» **Exercise instructions**:
The expected output is every entry, repeated word for word.

──────── Data records ────────

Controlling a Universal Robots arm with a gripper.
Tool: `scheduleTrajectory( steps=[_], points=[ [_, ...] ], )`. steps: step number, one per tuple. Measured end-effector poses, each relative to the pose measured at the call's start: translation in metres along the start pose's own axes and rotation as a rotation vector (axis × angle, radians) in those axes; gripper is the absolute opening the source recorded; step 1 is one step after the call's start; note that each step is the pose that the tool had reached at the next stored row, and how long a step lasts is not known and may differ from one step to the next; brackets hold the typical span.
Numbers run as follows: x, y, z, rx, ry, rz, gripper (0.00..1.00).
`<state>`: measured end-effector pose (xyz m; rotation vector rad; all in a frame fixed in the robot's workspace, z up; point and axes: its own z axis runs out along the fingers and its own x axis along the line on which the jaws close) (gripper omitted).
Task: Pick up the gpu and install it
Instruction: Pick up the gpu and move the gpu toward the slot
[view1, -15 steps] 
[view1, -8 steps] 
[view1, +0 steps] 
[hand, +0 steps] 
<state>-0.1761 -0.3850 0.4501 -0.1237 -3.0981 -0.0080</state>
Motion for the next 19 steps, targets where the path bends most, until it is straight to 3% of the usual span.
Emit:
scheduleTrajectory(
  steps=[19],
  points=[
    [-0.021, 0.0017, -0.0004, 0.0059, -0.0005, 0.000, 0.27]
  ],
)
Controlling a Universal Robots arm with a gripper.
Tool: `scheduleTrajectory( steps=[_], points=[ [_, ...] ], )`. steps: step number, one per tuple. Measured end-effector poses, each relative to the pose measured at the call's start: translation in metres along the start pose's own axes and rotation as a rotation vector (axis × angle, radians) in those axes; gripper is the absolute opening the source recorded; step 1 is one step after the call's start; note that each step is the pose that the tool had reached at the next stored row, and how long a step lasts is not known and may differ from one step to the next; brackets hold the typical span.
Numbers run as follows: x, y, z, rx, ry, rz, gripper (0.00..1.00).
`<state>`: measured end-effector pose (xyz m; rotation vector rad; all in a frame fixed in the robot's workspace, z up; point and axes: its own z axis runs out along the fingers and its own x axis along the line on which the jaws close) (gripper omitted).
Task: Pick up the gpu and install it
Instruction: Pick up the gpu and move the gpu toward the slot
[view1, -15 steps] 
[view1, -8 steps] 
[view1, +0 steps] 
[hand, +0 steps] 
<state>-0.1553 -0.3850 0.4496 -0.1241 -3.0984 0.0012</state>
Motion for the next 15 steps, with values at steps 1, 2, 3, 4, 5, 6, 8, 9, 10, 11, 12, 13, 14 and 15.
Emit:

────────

» **Answer to this problem**:
Controlling a Universal Robots arm with a gripper.
Tool: `scheduleTrajectory( steps=[_], points=[ [_, ...] ], )`. steps: step number, one per tuple. Measured end-effector poses, each relative to the pose measured at the call's start: translation in metres along the start pose's own axes and rotation as a rotation vector (axis × angle, radians) in those axes; gripper is the absolute opening the source recorded; step 1 is one step after the call's start; note that each step is the pose that the tool had reached at the next stored row, and how long a step lasts is not known and may differ from one step to the next; brackets hold the typical span.
Numbers run as follows: x, y, z, rx, ry, rz, gripper (0.00..1.00).
`<state>`: measured end-effector pose (xyz m; rotation vector rad; all in a frame fixed in the robot's workspace, z up; point and axes: its own z axis runs out along the fingers and its own x axis along the line on which the jaws close) (gripper omitted).
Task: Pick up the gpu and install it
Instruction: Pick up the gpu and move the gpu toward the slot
[view1, -15 steps] 
[view1, -8 steps] 
[view1, +0 steps] 
[hand, +0 steps] 
<state>-0.1761 -0.3850 0.4501 -0.1237 -3.0981 -0.0080</state>
Motion for the next 19 steps, targets where the path bends most, until it is straight to 3% of the usual span.
Emit:
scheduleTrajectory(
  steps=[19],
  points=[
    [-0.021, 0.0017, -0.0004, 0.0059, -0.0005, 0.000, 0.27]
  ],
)
Controlling a Universal Robots arm with a gripper.
Tool: `scheduleTrajectory( steps=[_], points=[ [_, ...] ], )`. steps: step number, one per tuple. Measured end-effector poses, each relative to the pose measured at the call's start: translation in metres along the start pose's own axes and rotation as a rotation vector (axis × angle, radians) in those axes; gripper is the absolute opening the source recorded; step 1 is one step after the call's start; note that each step is the pose that the tool had reached at the next stored row, and how long a step lasts is not known and may differ from one step to the next; brackets hold the typical span.
Numbers run as follows: x, y, z, rx, ry, rz, gripper (0.00..1.00).
`<state>`: measured end-effector pose (xyz m; rotation vector rad; all in a frame fixed in the robot's workspace, z up; point and axes: its own z axis runs out along the fingers and its own x axis along the line on which the jaws close) (gripper omitted).
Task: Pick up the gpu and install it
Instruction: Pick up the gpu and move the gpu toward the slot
[view1, -15 steps] 
[view1, -8 steps] 
[view1, +0 steps] 
[hand, +0 steps] 
<state>-0.1553 -0.3850 0.4496 -0.1241 -3.0984 0.0012</state>
Motion for the next 15 steps, with values at steps 1, 2, 3, 4, 5, 6, 8, 9, 10, 11, 12, 13, 14 and 15.
Emit:

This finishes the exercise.